APERTURA RELATIVA EFFETTIVA
L'apertura relativa stampigliata sul corpo dell'obiettivo è quella nominale, ovvero è l'apertura relativa che l'obiettivo presenta quando la messa a fuoco è all'infinito e la distanza focale coincide con la lunghezza focale.
Ma abbiamo visto che all'avvicinarsi del soggetto il piano focale sul quale si forma la sua immagine si allontana dalla lente, cioè la distanza focale Df aumenta. Questo ha una conseguenza sulla luminosità perché, a parità di diametro del diaframma (DD) il rapporto distanza focale/diametro del diaframma cambia, aumentando (ovvero muovendosi verso aperture relative con numero maggiore, quindi con minore luminosità).

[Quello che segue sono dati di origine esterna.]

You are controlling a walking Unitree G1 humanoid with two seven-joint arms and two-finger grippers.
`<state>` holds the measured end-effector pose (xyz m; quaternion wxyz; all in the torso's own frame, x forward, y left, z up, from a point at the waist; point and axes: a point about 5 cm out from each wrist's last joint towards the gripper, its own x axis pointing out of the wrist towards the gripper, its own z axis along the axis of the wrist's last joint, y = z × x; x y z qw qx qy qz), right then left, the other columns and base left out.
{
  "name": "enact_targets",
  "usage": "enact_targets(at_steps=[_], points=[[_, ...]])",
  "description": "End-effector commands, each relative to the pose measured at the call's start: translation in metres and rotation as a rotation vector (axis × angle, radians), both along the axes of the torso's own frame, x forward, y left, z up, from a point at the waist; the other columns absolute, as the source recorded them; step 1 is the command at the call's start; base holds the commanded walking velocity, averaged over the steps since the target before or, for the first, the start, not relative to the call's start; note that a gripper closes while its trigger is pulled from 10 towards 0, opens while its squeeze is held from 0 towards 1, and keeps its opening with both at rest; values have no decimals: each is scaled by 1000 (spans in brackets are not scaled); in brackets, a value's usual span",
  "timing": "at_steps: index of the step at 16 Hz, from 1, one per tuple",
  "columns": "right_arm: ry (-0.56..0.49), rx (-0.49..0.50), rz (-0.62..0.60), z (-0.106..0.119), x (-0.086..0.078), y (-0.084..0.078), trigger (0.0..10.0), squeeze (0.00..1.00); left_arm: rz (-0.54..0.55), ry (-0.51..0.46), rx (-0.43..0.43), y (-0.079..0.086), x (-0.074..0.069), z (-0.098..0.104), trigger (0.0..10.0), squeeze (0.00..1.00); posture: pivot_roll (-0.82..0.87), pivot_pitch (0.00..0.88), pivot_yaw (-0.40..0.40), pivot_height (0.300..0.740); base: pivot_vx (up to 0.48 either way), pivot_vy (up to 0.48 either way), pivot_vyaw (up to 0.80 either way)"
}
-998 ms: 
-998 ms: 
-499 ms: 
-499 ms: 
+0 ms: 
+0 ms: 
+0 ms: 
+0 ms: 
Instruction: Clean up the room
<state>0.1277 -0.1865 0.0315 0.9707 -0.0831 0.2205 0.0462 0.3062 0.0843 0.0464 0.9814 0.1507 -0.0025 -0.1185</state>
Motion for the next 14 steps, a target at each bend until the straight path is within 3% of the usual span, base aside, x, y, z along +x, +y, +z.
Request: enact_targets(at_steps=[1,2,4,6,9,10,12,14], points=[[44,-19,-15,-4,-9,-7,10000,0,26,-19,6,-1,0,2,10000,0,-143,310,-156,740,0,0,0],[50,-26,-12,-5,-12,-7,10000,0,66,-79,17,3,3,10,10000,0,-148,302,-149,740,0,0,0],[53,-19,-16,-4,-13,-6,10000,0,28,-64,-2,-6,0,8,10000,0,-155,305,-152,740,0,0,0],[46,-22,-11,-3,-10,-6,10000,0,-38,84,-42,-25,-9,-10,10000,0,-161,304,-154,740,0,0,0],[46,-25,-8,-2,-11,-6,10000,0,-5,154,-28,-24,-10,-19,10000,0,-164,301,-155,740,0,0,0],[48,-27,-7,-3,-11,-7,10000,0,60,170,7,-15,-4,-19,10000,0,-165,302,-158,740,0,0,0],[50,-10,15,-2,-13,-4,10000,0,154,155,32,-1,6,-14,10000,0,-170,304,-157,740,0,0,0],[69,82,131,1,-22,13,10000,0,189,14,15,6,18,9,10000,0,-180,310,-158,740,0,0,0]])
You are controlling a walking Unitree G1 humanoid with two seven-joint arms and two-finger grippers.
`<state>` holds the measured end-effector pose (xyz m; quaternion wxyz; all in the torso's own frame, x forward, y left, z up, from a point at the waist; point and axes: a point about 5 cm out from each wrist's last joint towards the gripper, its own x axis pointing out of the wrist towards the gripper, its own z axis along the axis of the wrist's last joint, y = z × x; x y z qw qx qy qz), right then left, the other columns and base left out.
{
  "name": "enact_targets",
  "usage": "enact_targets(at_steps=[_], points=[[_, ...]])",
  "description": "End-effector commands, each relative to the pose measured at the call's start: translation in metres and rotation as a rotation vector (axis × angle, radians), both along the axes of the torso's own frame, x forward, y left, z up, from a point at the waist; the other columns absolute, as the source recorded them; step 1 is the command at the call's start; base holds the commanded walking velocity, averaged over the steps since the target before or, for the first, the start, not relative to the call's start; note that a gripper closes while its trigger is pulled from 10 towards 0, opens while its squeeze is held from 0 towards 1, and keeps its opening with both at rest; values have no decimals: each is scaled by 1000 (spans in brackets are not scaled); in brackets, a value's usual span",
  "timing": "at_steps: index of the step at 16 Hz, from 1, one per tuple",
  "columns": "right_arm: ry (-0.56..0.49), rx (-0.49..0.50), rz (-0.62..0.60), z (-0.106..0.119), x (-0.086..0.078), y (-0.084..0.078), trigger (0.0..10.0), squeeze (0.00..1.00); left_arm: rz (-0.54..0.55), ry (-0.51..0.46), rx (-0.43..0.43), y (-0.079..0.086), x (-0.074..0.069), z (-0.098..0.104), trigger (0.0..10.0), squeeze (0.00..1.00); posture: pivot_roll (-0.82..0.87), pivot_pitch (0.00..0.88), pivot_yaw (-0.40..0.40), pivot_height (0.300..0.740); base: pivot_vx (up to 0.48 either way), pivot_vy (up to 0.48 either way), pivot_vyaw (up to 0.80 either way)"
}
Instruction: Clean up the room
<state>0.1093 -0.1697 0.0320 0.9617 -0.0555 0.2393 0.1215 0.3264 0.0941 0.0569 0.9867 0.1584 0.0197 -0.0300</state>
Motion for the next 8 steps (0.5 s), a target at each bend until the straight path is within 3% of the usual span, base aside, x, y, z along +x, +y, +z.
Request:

L'apertura relativa effettiva fe/ si può calcolare partendo dalla distanza focale If e dal diametro del diaframma DD:
fe/ = If/DD
oppure dall'apertura nominale f/ e dal rapporto di ingrandimento (di seguito definito):
fe/ = (1+1/R)*f/
RAPPORTO DI INGRANDIMENTO
Dagli schemi molto semplici delle Fig 2 e Fig 3 già visti in precedenza, possiamo ricavare anche un altro importante parametro legato alla lunghezza focale ed alla distanza del soggetto: il rapporto di ingrandimento R.
Questo è il rapporto tra dimensione dell'immagine HI e la dimensione del soggetto HS:
R = HI/HS
Nelle figure l'altezza del soggetto è sempre h=0.5, invece l'altezza della sua immagine cambia ed aumenta all'avvicinarsi del soggetto alla lente.
Il rapporto tra le due altezze HI/HS, cioè il rapporto di ingrandimento R, risulta essere uguale al rapporto tra la distanza focale e la distanza del soggetto a fuoco, cioè
R = If/Sf
Facciamo un esempio: fotografiamo un oggetto alto un metro (HS = 1000 mm) alla distanza di 5 metri (Sf = 5000 mm) con un obiettivo con lunghezza focale L=100 mm.
Per prima cosa possiamo calcolare If attraverso la formula già usata:
If = 1/(1/100 – 1/5000)
ed otteniamo If=102 mm. Questo vuol dire che l'immagine del soggetto verrà a fuoco su un piano a 102 mm dalla lente (oppure a 2 mm oltre la sua lunghezza focale). Il rapporto di ingrandimento sarà quindi R = If/Sf = 0.0204 ovvero circa 1/50. L'immagine del soggetto sul sensore sarà quindi grande HI = 1000/50 = 20 mm.